The scoring matrix is a matrix that reflects users’ preference for items, as shown in the following figure

Prediction and analysis of customer purchase possibility of machine learning recommendation system

The factorization machine is an algorithm to complete the scoring matrix (red is the algorithm completion), and then recommend according to the score (recommend item 3 > item 6 > item 1 > item 4 > item 5 to user 1)

Algorithm explanation: find P and Q through known scores. K is a hidden feature, and different values can be set

Prediction and analysis of customer purchase possibility of machine learning recommendation system

The effect of factorizer algorithm is as follows

——RECOMMEND MOVIES——–

318 ‘Shawshank Redemption, The (1994)’

858 ‘Godfather, The (1972)’

1198 ‘Raiders of the Lost Ark (1981)’

50 ‘Usual Suspects, The (1995)’

2858 ‘American Beauty (1999)’

912 ‘Casablanca (1942)’

593 ‘Silence of the Lambs, The (1991)’

750 ‘Dr. Strangelove or: How I Learned to Stop Worrying and Love the Bomb (1963)’

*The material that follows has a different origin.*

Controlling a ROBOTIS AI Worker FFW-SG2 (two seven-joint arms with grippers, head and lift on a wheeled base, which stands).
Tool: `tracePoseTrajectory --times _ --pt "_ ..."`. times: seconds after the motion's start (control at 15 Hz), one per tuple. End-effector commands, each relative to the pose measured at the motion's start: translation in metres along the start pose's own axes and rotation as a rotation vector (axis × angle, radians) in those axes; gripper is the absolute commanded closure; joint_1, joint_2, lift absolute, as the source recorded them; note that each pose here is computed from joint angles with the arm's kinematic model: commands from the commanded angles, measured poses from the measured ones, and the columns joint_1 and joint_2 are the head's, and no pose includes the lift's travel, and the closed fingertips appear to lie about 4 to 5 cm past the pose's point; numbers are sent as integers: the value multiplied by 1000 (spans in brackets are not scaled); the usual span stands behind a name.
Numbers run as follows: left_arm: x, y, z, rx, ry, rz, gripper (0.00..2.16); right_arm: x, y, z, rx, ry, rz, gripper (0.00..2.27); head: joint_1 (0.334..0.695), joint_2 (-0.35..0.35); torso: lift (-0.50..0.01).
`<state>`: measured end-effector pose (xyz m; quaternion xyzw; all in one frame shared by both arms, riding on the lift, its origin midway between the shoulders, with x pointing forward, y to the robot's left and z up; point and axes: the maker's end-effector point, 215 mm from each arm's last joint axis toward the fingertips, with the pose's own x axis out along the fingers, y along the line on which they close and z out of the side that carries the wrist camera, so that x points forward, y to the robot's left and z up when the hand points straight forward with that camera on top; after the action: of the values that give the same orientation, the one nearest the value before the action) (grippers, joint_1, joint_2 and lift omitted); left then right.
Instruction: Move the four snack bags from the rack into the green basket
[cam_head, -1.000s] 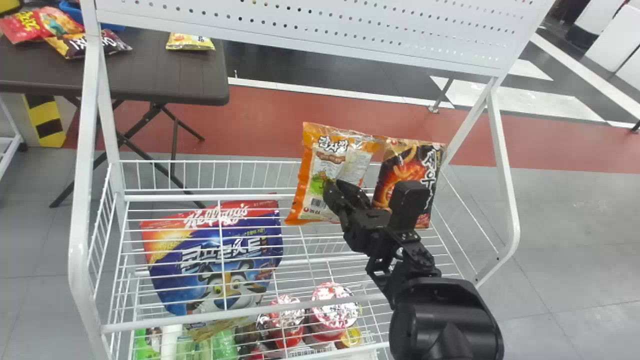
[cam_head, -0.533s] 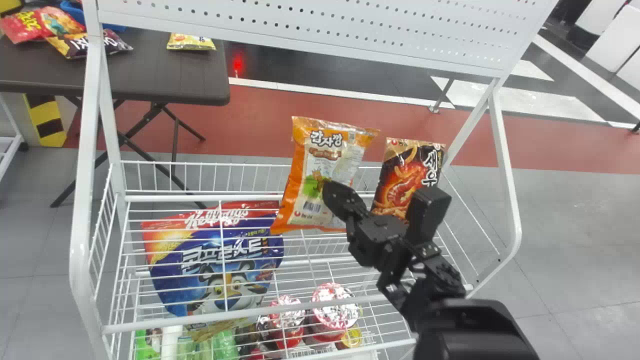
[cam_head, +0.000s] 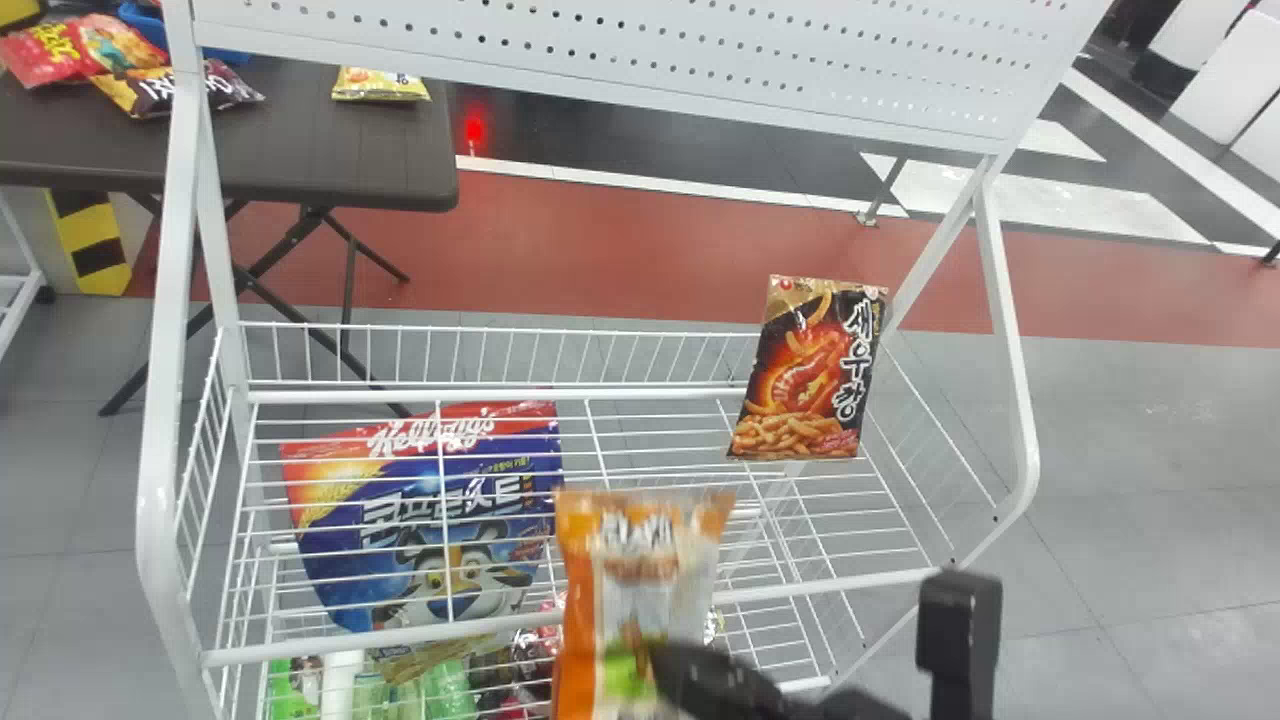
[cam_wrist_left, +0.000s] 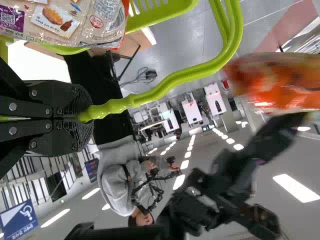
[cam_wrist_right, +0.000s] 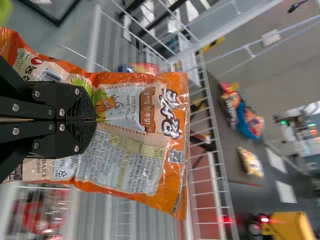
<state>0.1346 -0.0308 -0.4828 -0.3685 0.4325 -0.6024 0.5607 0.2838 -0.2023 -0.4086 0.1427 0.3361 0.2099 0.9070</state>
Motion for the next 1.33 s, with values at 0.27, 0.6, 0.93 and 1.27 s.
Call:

908 ‘North by Northwest (1959)’

1221 ‘Godfather: Part II, The (1974)’

deepFMalgorithm

Deepfm is a combination of FM algorithm and deep learning algorithm. The structure is as follows

Prediction and analysis of customer purchase possibility of machine learning recommendation system

The effect of deepfm algorithm is as follows

——RECOMMEND MOVIES——–

593 ‘Silence of the Lambs, The (1991)’

1617 ‘L.A. Confidential (1997)’

1233 ‘Boat, The (Das Boot) (1981)’

318 ‘Shawshank Redemption, The (1994)’

1198 ‘Raiders of the Lost Ark (1981)’

858 ‘Godfather, The (1972)’

733 ‘Rock, The (1996)’

1276 ‘Cool Hand Luke (1967)’

2571 ‘Matrix, The (1999)’

953 “It’s a Wonderful Life (1946)”

Model evaluation index

  1. User satisfaction
  2. Prediction accuracy
  3. Coverage
  4. Diversity
  5. Novelty
  6. Surprise degree
  7. Degree of trust
  8. Real time
  9. Robustness
  10. Business objectives

Objective of offline experiment

Maximize prediction accuracy

Under the condition of meeting certain requirements

such as

  • Coverage > 60%
  • Diversity > 30%
  • Novelty > 10%

Prediction and analysis of customer purchase possibility of machine learning recommendation system

Recommended system algorithm summary

  1. Many algorithms are suitable for different scenarios.
  2. Mixed recommendation to improve the purchase rate. For example, when users buy mobile phones, they recommend other mobile phones according to similar contents; According to collaborative filtering, it is recommended that people who buy mobile phones such as mobile phone cases will probably buy the same size; According to the score estimation algorithm, according to the user’s recommendation, you may buy beer and clothes. In the limited recommendation position, mixed recommendation can improve the success rate.

Huidu big data analysis platform endows enterprise data with the ability of learning, reasoning, thinking, prediction and planning, so as to drive decision-making and create the highest business value.